From mboxrd@z Thu Jan  1 00:00:00 1970
Received: (majordomo@vger.kernel.org) by vger.kernel.org via listexpand
        id S965297AbeALWDL (ORCPT <rfc822;ralf@linux-mips.org> + 1 other);
        Fri, 12 Jan 2018 17:03:11 -0500
Received: from mail-it0-f51.google.com ([209.85.214.51]:40358 "EHLO
        mail-it0-f51.google.com" rhost-flags-OK-OK-OK-OK) by vger.kernel.org
        with ESMTP id S965234AbeALWDJ (ORCPT
        <rfc822;linux-kernel@vger.kernel.org>);
        Fri, 12 Jan 2018 17:03:09 -0500
X-Google-Smtp-Source: ACJfBovT9M+Mt69tTDppLF7TQVx11HUM7a/+7WuMMnpw6ywfCrCMMC4BUAVpyW4Zdt4jfLW5gLv+uQ==
Date: Fri, 12 Jan 2018 14:03:03 -0800 (PST)
From: David Rientjes <rientjes@google.com>
X-X-Sender: rientjes@chino.kir.corp.google.com
To: Roman Gushchin <guro@fb.com>
cc: Michal Hocko <mhocko@kernel.org>,
        Andrew Morton <akpm@linux-foundation.org>,
        linux-mm@vger.kernel.org,
        Vladimir Davydov <vdavydov.dev@gmail.com>,
        Johannes Weiner <hannes@cmpxchg.org>,
        Tetsuo Handa <penguin-kernel@i-love.sakura.ne.jp>,
        Tejun Heo <tj@kernel.org>, kernel-team@fb.com,
        cgroups@vger.kernel.org, linux-doc@vger.kernel.org,
        linux-kernel@vger.kernel.org, linux-mm@kvack.org
Subject: Re: [PATCH v13 0/7] cgroup-aware OOM killer
In-Reply-To: <20180111131845.GA13726@castle.DHCP.thefacebook.com>
Message-ID: <alpine.DEB.2.10.1801121331110.120129@chino.kir.corp.google.com>
References: <20171130152824.1591-1-guro@fb.com> <20171130123930.cf3217c816fd270fa35a40cb@linux-foundation.org> <alpine.DEB.2.10.1801091556490.173445@chino.kir.corp.google.com> <20180110131143.GB26913@castle.DHCP.thefacebook.com>
 <20180110113345.54dd571967fd6e70bfba68c3@linux-foundation.org> <20180111090809.GW1732@dhcp22.suse.cz> <20180111131845.GA13726@castle.DHCP.thefacebook.com>
User-Agent: Alpine 2.10 (DEB 1266 2009-07-14)
MIME-Version: 1.0
Content-Type: TEXT/PLAIN; charset=US-ASCII
Sender: linux-kernel-owner@vger.kernel.org
List-ID: <linux-kernel.vger.kernel.org>
X-Mailing-List: linux-kernel@vger.kernel.org
Return-Path: <linux-kernel-owner@vger.kernel.org>

On Thu, 11 Jan 2018, Roman Gushchin wrote:

> Summarizing all this, following the hierarchy is good when it reflects
> the "importance" of cgroup's memory for a user, and bad otherwise.
> In generic case with unified hierarchy it's not true, so following
> the hierarchy unconditionally is bad.
> 
> Current version of the patchset allows common evaluation of cgroups
> by setting memory.groupoom to true. The only limitation is that it
> also changes the OOM action: all belonging processes will be killed.
> If we really want to preserve an option to evaluate cgroups
> together without forcing "kill all processes" action, we can
> convert memory.groupoom from being boolean to the multi-value knob.
> For instance, "disabled" and "killall". This will allow to add
> a third state ("evaluate", for example) later without breaking the API.
> 

No, this isn't how kernel features get introduced.  We don't design a new 
kernel feature with its own API for a highly specialized usecase and then 
claim we'll fix the problems later.  Users will work around the 
constraints of the new feature, if possible, and then we can end up 
breaking them later.  Or, we can pollute the mem cgroup v2 filesystem with 
even more tunables to cover up for mistakes in earlier designs.

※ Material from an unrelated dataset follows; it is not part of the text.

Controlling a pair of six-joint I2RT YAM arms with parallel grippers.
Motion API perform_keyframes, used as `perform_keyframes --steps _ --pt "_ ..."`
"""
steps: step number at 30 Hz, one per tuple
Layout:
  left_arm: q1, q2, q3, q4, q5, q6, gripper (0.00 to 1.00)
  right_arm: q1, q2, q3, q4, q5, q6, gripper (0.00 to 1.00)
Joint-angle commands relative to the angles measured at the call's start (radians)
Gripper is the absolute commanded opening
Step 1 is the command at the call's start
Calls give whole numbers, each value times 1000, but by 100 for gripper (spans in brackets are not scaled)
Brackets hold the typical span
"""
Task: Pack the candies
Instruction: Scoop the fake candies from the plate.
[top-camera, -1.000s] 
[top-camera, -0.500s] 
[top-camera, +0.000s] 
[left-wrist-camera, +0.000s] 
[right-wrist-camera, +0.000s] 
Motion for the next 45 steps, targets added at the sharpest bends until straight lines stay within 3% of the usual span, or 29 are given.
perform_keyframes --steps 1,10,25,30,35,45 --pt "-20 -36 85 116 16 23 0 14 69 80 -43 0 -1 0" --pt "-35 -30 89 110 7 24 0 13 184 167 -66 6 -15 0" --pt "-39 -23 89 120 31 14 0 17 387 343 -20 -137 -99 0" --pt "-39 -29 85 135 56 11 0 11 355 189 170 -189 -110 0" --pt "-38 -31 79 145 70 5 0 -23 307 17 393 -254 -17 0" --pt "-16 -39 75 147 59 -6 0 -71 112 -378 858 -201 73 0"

The key point to all three of my objections: extensibility.

Both you and Michal have acknowledged blantently obvious shortcomings in 
the design.  We do not need to merge an incomplete patchset that forces us 
into a corner later so that we need to add more tunables and behaviors.  
It's also an incompletely documented patchset: the user has *no* insight 
other than reading the kernel code that with this functionality their 
/proc/pid/oom_score_adj values are effective when attached to the root 
cgroup and ineffective when attached to a non-root cgroup, regardless of 
whether the memory controller is enabled or not.

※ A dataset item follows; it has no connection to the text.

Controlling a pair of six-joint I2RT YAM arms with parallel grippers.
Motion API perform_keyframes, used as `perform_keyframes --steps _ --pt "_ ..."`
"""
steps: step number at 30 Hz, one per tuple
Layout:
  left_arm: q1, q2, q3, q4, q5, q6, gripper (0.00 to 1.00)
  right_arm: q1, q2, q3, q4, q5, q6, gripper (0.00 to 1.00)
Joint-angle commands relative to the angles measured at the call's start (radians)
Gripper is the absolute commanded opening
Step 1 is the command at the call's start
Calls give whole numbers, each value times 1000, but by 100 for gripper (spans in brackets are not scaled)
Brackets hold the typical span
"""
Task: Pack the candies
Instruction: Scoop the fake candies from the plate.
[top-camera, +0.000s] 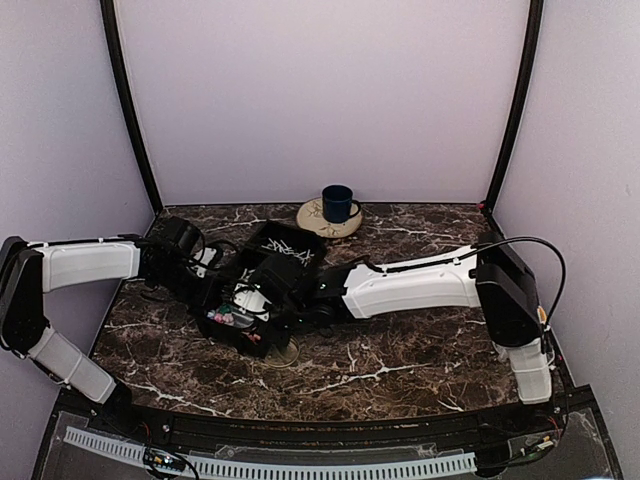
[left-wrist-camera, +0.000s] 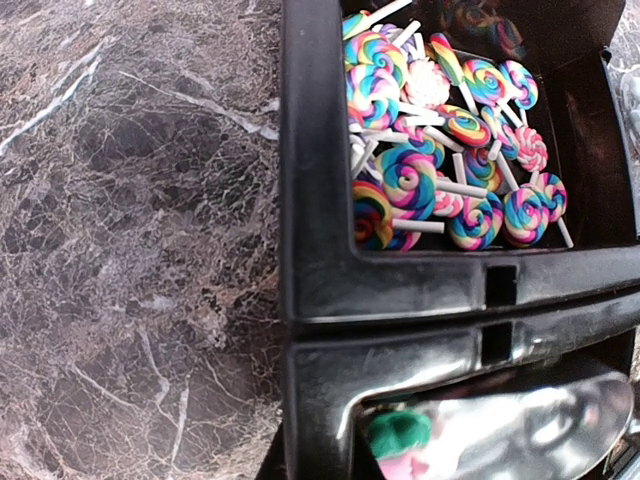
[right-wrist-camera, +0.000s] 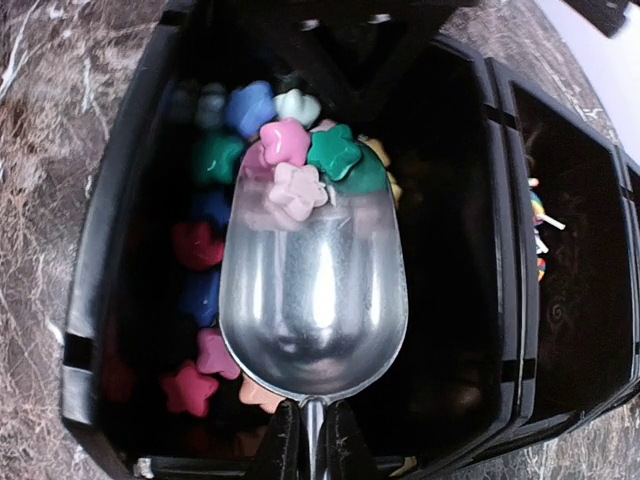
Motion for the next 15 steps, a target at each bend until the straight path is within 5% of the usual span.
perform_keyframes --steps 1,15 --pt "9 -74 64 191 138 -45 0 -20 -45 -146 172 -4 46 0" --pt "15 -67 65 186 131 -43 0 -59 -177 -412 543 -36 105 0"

Extensibility when designing a new kernel feature is important.  If you 
see shortcomings, which I've enumerated and have been acknowledged, it 
needs to be fixed.

The main consideration here is two choices:

 (1) any logic to determine process(es) to be oom killed belongs only in
     userspace, and has no place in the kernel, or

 (2) such logic is complete, documented, extensible, and is generally
     useful.

This patchset obviously is neither.  I believe we can move toward (2), but 
it needs to be sanely designed and implemented such that it addresses the 
concerns I've enumerated that we are all familiar with.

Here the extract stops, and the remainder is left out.